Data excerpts
____________

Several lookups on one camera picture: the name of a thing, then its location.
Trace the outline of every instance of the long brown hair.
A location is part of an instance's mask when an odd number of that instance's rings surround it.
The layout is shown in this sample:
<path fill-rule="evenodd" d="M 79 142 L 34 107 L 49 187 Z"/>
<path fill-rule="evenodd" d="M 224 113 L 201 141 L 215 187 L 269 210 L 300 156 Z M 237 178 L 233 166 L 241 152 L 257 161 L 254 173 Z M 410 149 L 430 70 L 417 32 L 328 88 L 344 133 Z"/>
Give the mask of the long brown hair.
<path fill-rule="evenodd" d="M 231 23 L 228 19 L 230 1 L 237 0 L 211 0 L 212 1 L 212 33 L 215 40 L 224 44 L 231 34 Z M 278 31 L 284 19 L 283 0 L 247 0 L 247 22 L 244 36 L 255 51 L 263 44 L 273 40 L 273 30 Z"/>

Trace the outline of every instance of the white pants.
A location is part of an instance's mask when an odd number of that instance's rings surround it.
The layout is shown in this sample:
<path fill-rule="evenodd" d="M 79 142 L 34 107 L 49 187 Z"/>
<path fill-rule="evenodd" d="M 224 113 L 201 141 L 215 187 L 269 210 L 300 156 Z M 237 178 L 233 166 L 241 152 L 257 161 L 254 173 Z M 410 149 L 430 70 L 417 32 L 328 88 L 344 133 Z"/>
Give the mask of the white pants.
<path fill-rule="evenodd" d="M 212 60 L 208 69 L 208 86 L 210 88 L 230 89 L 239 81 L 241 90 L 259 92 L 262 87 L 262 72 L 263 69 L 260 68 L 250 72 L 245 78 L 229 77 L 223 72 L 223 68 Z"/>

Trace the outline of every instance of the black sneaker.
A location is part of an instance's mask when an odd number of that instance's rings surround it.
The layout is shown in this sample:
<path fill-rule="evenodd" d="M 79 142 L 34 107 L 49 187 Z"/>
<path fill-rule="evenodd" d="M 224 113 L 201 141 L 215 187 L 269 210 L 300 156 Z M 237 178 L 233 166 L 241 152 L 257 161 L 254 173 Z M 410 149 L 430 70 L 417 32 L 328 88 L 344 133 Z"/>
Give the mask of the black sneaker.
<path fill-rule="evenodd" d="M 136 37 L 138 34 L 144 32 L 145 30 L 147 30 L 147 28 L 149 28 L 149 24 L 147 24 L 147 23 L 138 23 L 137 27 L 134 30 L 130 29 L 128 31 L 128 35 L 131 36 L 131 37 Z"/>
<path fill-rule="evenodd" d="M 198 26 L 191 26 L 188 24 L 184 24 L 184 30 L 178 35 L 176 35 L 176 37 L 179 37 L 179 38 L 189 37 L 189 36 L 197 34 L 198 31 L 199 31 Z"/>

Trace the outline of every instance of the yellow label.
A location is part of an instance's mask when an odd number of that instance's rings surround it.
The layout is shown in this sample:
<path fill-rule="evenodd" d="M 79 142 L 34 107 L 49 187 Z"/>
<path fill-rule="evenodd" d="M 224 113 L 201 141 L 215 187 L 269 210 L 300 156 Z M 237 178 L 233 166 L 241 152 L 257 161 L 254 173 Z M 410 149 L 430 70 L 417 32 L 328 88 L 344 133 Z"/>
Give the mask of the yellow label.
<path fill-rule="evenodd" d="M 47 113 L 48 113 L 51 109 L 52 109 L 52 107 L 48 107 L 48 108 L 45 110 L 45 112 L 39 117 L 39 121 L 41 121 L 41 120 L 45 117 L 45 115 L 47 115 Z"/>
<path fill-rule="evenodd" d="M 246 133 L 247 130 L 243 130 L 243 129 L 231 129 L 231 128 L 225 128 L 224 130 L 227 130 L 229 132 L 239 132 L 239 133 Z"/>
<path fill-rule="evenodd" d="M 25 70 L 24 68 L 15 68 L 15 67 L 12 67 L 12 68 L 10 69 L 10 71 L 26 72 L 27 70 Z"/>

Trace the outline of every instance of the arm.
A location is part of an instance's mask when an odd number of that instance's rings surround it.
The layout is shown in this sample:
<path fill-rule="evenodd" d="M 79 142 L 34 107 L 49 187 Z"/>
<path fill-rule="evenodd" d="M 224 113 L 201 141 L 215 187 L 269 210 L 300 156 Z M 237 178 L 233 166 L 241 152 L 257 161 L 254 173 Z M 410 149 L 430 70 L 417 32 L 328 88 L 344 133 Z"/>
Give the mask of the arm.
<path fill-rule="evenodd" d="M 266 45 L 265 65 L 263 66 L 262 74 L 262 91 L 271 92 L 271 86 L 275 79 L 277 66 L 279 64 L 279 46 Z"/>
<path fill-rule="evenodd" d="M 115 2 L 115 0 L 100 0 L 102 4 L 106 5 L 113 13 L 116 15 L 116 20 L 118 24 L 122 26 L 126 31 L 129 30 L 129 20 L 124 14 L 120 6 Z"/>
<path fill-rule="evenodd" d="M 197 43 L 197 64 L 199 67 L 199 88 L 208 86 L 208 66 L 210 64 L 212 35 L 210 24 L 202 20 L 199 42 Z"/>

____________

Action item - Give back the data exactly, with no line dropped.

Output of the task -
Several lookups on one camera picture: the name of a thing, then its location.
Trace the outline of every instance of the long brown hair.
A location is part of an instance's mask when an odd number of that instance's rings surround it.
The layout is shown in this sample:
<path fill-rule="evenodd" d="M 79 142 L 34 107 L 49 187 Z"/>
<path fill-rule="evenodd" d="M 224 113 L 201 141 L 215 187 L 269 210 L 300 156 Z M 237 178 L 233 166 L 241 152 L 257 161 L 254 173 Z M 410 149 L 430 70 L 417 32 L 328 88 L 344 133 Z"/>
Give the mask of the long brown hair.
<path fill-rule="evenodd" d="M 231 23 L 228 19 L 230 1 L 237 0 L 211 0 L 212 1 L 212 33 L 215 40 L 224 44 L 231 34 Z M 278 31 L 284 19 L 283 0 L 247 0 L 247 22 L 244 36 L 255 51 L 263 44 L 273 40 L 273 30 Z"/>

Trace the outline of every instance of the white pants.
A location is part of an instance's mask when an odd number of that instance's rings surround it.
The layout is shown in this sample:
<path fill-rule="evenodd" d="M 79 142 L 34 107 L 49 187 Z"/>
<path fill-rule="evenodd" d="M 224 113 L 201 141 L 215 187 L 269 210 L 300 156 Z M 237 178 L 233 166 L 241 152 L 257 161 L 254 173 Z M 410 149 L 430 70 L 417 32 L 328 88 L 344 133 Z"/>
Give the mask of the white pants.
<path fill-rule="evenodd" d="M 212 60 L 208 69 L 208 86 L 210 88 L 230 89 L 239 81 L 241 90 L 259 92 L 262 87 L 262 72 L 263 69 L 260 68 L 250 72 L 245 78 L 229 77 L 223 72 L 223 68 Z"/>

Trace the outline of every instance of the black sneaker.
A location is part of an instance's mask when an odd number of that instance's rings surround it.
The layout is shown in this sample:
<path fill-rule="evenodd" d="M 79 142 L 34 107 L 49 187 Z"/>
<path fill-rule="evenodd" d="M 224 113 L 201 141 L 215 187 L 269 210 L 300 156 Z M 237 178 L 233 166 L 241 152 L 257 161 L 254 173 Z M 410 149 L 430 70 L 417 32 L 328 88 L 344 133 Z"/>
Give the mask of the black sneaker.
<path fill-rule="evenodd" d="M 136 37 L 138 34 L 144 32 L 145 30 L 147 30 L 147 28 L 149 28 L 149 24 L 147 24 L 147 23 L 138 23 L 137 27 L 134 30 L 130 29 L 128 31 L 128 35 L 131 36 L 131 37 Z"/>
<path fill-rule="evenodd" d="M 198 26 L 191 26 L 188 24 L 184 24 L 184 30 L 178 35 L 176 35 L 176 37 L 179 37 L 179 38 L 189 37 L 189 36 L 197 34 L 198 31 L 199 31 Z"/>

Trace the outline of every instance of the yellow label.
A location is part of an instance's mask when an odd number of that instance's rings surround it.
The layout is shown in this sample:
<path fill-rule="evenodd" d="M 79 142 L 34 107 L 49 187 Z"/>
<path fill-rule="evenodd" d="M 224 113 L 201 141 L 215 187 L 269 210 L 300 156 Z M 237 178 L 233 166 L 241 152 L 257 161 L 254 173 Z M 410 149 L 430 70 L 417 32 L 328 88 L 344 133 Z"/>
Give the mask of the yellow label.
<path fill-rule="evenodd" d="M 47 113 L 48 113 L 51 109 L 52 109 L 52 107 L 48 107 L 48 108 L 45 110 L 45 112 L 39 117 L 39 121 L 41 121 L 41 120 L 45 117 L 45 115 L 47 115 Z"/>
<path fill-rule="evenodd" d="M 246 133 L 247 130 L 243 130 L 243 129 L 231 129 L 231 128 L 225 128 L 224 130 L 227 130 L 229 132 L 239 132 L 239 133 Z"/>
<path fill-rule="evenodd" d="M 25 70 L 24 68 L 15 68 L 15 67 L 12 67 L 12 68 L 10 69 L 10 71 L 26 72 L 27 70 Z"/>

Trace the outline of every instance of the arm.
A location is part of an instance's mask when an odd number of that instance's rings surround it.
The layout is shown in this sample:
<path fill-rule="evenodd" d="M 79 142 L 34 107 L 49 187 Z"/>
<path fill-rule="evenodd" d="M 224 113 L 201 141 L 215 187 L 269 210 L 300 156 Z M 237 178 L 233 166 L 241 152 L 257 161 L 254 173 Z M 410 149 L 430 70 L 417 32 L 328 88 L 344 133 Z"/>
Give the mask of the arm.
<path fill-rule="evenodd" d="M 266 45 L 265 65 L 263 66 L 262 74 L 262 91 L 271 92 L 271 86 L 275 79 L 277 66 L 279 64 L 279 46 Z"/>
<path fill-rule="evenodd" d="M 115 2 L 115 0 L 100 0 L 102 4 L 106 5 L 113 13 L 116 15 L 116 20 L 118 24 L 122 26 L 126 31 L 129 30 L 129 20 L 124 14 L 120 6 Z"/>
<path fill-rule="evenodd" d="M 197 43 L 197 64 L 199 67 L 199 88 L 208 86 L 208 66 L 210 64 L 212 35 L 210 24 L 202 20 L 199 42 Z"/>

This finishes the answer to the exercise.